大夏邊境,北部秘境!
葉耀誠對著面前三位老者,深深一躬。
“各位師父,徒兒此次下山,不知年月,你們……多保重。”
聲音在山谷間蕩開,他抬起頭,眼中壓著八年光陰攢下的不舍。
三位老者靜立如松。
中間那位白發及腰的老者嘆了口氣,那嘆息仿佛帶著千鈞重量:“好孩子,你已年滿十八,此次下山,務必要解決自身的本源問題。”
他頓了頓,一字一句:
“拖不得了,再拖,神仙難救。”
“我知道了,大師父。”葉耀誠低聲應道。
八年前,人販子的臟手伸向大哥時,十歲的他撲了上去,拳打,腳踢,嘶喊。
被救下的大哥連頭都沒回,連滾帶爬的跑遠了,他的手腕卻被人販子鐵鉗般的手攥住,塞進了腥臭的車廂。
在路過邊境時,幸得大師父出手相救,這才幸免于難。
后來,他才知道救自己的是何等人物。
大夏邊境的守護者,三位鎮守秘境數十載的絕頂存在,他們收葉耀誠為徒,傳他本事,也告訴了他一個殘酷的真相。
“你曾經身懷至尊骨。”
大師父曾指著他的心口,“可不知被誰,生生挖走了。”
至尊骨被奪,本源便會像漏水的桶,一點點流干。
活不過十八歲。
三位師父用通天手段,以秘境靈髓為他強行續命,撐到了今天,但桶上的裂縫,還在擴大。
“還有半年。”大師父的聲音把他拉回現實,“若半年內解決不了你自身的問題,便是大羅金仙,也救不了你。”
“想要解決只有兩種辦法,一是找到到得天地造化靈體,而且必須是女子,與其調和陰陽,方可解除隱患。

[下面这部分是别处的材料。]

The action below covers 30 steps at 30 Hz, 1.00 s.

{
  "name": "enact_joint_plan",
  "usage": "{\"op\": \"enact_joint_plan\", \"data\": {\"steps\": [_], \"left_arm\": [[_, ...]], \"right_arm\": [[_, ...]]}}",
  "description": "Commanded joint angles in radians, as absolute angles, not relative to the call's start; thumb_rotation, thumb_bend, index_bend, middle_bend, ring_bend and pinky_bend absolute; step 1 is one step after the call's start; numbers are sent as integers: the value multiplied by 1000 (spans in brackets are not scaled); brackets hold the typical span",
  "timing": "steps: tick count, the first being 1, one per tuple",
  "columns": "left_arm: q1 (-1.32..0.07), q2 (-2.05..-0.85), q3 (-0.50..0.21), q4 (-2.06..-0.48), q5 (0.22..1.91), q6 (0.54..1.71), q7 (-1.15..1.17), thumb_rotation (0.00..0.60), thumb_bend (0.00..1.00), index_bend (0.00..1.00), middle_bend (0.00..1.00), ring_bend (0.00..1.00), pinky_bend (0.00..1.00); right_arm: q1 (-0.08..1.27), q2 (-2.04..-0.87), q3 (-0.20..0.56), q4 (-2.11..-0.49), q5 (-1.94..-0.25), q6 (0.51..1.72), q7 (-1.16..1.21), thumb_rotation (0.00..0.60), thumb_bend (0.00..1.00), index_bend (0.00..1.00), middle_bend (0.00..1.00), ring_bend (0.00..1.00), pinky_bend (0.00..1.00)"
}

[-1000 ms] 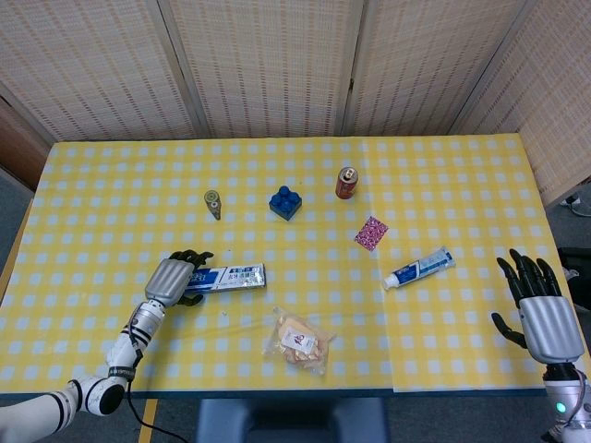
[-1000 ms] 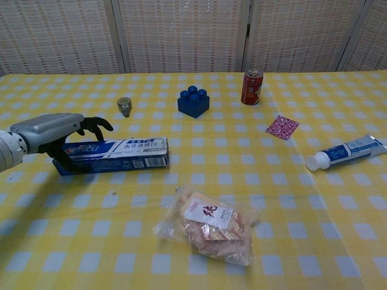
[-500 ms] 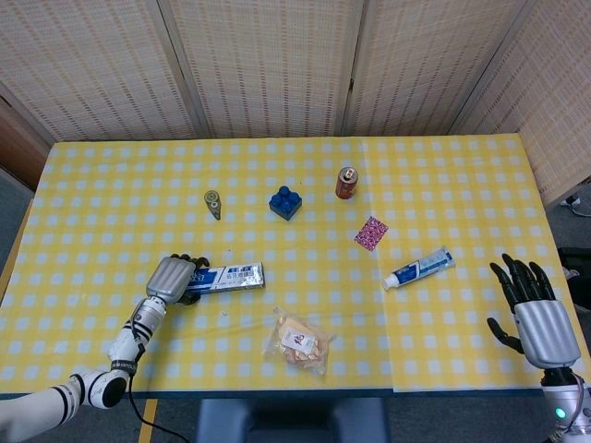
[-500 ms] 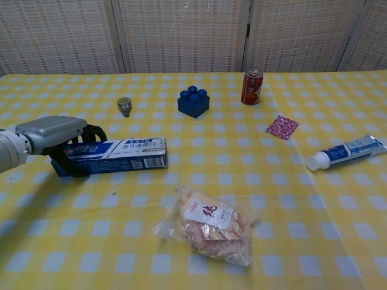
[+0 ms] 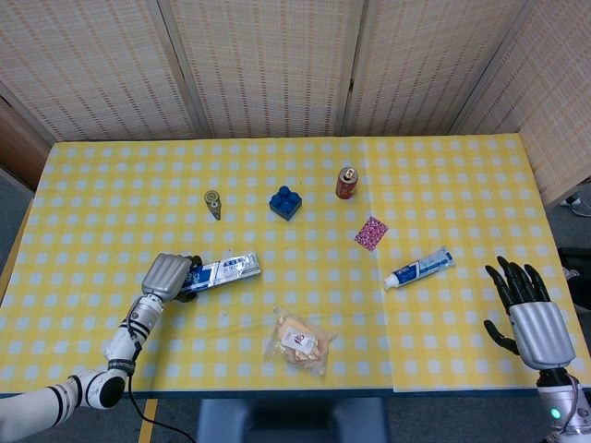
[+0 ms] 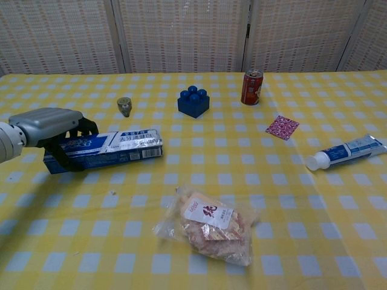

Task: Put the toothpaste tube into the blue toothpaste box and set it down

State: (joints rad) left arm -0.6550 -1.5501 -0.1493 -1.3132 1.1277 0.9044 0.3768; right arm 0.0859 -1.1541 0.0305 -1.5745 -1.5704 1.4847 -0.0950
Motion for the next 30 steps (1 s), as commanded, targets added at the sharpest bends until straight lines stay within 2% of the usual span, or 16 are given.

這第二種方法,自然是找回你的至尊骨,將其重新融入自己的身體。”
葉耀誠點頭沉默,方法是找到了,可世間如此之大,半年的時間真的可以做到嗎。
左邊那位始終閉目的二師父,忽然睜眼:“也別灰心,世間能打過你的,一只手數得過來。”
右邊面容冷峻的三師父,只吐出兩個字:
“別死,活著就好。”
葉耀誠鼻子一酸,再次躬身:“徒兒……記住了。”
“去吧。”大師父擺擺手,轉過身去,“好好活著,別給我們三個老家伙丟臉。”
仙霧漸濃,淹沒了三道背影。
葉耀誠握緊拳頭,轉身踏入下山的路。
……
臨江市,四大家族葉家。
葉嘯夫婦愁眉苦臉,面上陰云密布。
“還有三天!三天怎么可能拿出方案?”柳麗麗把茶杯重重砸在桌上,茶水濺了一地,“老爺子就是故意的!他根本就不想讓你接家主的位置!”
葉嘯坐在沙發里,雙手插進頭發。
葉嘯坐在沙發里,雙手插進頭發。
“姬家那丫頭昏迷一年了,跟活死人沒兩樣,聽說臉都爛了,奇丑無比,讓我兒子去當這種人的贅婿,這不是糟踐人嗎?”
一年前,姬家大小姐莫名病倒,昏迷不醒,容貌盡毀。
各地名醫都束手無策,偏方用盡。
最后不知哪個江湖術士說了句:“招個贅婿沖喜,或可緩解。”
消息傳出,各家避之不及。
唯有葉家,主動攬了下來。
在家族會議上,老爺子把難題甩給了葉嘯:“這事辦成了,家主之位自然給你,辦不成……”
后面的話沒說,但意思很清楚。
“老爺,夫人。”老管家忽然推門進來,神色有些古怪,“葉小少爺,回來了。”
客廳安靜了一瞬。
“小少爺?”葉嘯皺眉,“哪個小少爺?”
“就是,八年前被拐走的那位,耀誠少爺。”
葉嘯和柳麗麗對視一眼。
茫然,困惑,然后,兩人眼中幾乎同時迸出光。
“被拐走的那個?”柳麗麗猛地站起來,“他還活著?”
“千真萬確,就在門外。”
“哈!”葉嘯一拍大腿,臉上愁容一掃而空,“真是瞌睡了就有人送枕頭!快,快請進來!”